- Interactive map of Fort Sill National Cemetery

Details
- Established: 2001
- Location: Elgin, Oklahoma
- Country: United States
- Coordinates: 34°45′50″N 98°20′51″W﻿ / ﻿34.7638911°N 98.3474556°W
- Type: United States National Cemetery
- Size: 391.3 acres (158.4 ha)
- No. of graves: 8,000+
- Website: Fort Sill National Cemetery
- Find a Grave: Fort Sill National Cemetery

= Fort Sill National Cemetery =

Veterans cemetery in Comanche County, Oklahoma

Fort Sill National Cemetery is a United States National Cemetery located in the city of Elgin in Comanche County, Oklahoma. Administered by the United States Department of Veterans Affairs, it encompasses 391.3 acre, and as of 2021 had more than 8,000 interments.

== History ==
Fort Sill was established in 1869, in what was then Indian territory, by Major General Philip H. Sheridan, and named in honor of Brigadier General Joshua W. Sill, who died at the Battle of Stones River. The area around Fort Sill served as a reservation for displaced Native American groups. Apache Chief Geronimo lived the last days of his life, and died at Fort Sill, as did Kiowa Chief Kicking Bird.

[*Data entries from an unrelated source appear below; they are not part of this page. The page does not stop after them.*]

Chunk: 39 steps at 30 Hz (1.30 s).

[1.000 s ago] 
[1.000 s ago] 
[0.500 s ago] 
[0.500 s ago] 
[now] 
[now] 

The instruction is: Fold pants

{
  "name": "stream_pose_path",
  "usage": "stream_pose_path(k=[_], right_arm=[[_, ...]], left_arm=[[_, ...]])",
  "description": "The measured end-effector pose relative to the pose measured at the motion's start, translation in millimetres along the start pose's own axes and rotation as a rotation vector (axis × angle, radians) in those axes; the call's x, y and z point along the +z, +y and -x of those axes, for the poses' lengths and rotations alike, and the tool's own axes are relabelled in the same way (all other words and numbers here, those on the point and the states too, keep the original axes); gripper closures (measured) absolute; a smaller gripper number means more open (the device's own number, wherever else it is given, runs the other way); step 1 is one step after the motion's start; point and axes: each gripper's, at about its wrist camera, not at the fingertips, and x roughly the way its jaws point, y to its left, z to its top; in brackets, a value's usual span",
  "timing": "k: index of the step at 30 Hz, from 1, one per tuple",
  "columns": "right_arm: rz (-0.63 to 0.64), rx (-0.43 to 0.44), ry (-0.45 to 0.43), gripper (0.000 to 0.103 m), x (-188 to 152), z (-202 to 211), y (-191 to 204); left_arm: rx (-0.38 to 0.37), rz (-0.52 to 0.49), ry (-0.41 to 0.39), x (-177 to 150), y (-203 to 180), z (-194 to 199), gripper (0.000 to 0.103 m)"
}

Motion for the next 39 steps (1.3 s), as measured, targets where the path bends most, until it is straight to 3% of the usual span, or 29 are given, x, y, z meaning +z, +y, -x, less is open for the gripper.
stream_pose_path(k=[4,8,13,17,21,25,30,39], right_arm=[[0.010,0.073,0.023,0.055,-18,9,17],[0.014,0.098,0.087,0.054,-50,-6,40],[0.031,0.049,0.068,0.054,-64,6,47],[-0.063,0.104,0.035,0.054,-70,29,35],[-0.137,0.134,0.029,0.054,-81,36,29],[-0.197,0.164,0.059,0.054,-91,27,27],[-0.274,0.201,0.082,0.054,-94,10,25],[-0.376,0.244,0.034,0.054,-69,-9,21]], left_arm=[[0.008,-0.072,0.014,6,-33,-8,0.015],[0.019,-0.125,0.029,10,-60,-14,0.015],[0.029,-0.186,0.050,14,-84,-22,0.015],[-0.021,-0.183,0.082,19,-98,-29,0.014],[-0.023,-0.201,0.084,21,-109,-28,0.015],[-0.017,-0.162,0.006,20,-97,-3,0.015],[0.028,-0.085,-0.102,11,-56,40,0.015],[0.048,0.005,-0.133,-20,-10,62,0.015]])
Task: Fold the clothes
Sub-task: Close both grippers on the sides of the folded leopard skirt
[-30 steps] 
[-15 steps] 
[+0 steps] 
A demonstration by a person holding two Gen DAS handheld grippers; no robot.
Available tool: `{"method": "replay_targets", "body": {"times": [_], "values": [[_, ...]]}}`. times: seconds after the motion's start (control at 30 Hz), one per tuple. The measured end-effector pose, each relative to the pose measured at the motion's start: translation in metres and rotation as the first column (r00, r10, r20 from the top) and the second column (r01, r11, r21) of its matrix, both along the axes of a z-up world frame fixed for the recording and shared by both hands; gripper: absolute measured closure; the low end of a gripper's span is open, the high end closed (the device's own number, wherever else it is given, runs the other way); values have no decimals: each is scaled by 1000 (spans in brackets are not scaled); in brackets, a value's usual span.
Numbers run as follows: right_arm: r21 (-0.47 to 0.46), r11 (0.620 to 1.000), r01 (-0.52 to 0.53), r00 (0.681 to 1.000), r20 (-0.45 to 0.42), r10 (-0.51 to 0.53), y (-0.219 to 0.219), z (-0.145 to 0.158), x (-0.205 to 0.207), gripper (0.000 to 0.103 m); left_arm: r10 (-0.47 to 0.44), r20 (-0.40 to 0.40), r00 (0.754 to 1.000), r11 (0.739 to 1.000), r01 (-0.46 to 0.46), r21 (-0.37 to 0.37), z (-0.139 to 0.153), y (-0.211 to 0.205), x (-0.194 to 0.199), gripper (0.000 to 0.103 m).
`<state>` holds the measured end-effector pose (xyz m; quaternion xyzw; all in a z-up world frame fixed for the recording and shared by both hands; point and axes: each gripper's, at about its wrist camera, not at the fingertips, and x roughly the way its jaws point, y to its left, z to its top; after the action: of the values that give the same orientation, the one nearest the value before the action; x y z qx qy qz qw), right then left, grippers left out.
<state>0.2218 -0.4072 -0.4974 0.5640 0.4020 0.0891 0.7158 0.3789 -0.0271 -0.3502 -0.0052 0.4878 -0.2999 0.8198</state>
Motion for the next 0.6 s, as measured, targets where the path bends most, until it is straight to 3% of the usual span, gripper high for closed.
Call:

Fort Sill National Cemetery was dedicated on November 2, 2001; it was the second National Cemetery built in the state of Oklahoma. The first stage of development of the cemetery finished in 2003. It is an expansion to the smaller 9-acre burial area located about ten miles south at Fort Sill. The Fort Sill Post Cemetery has had 7,140 interments since 1869.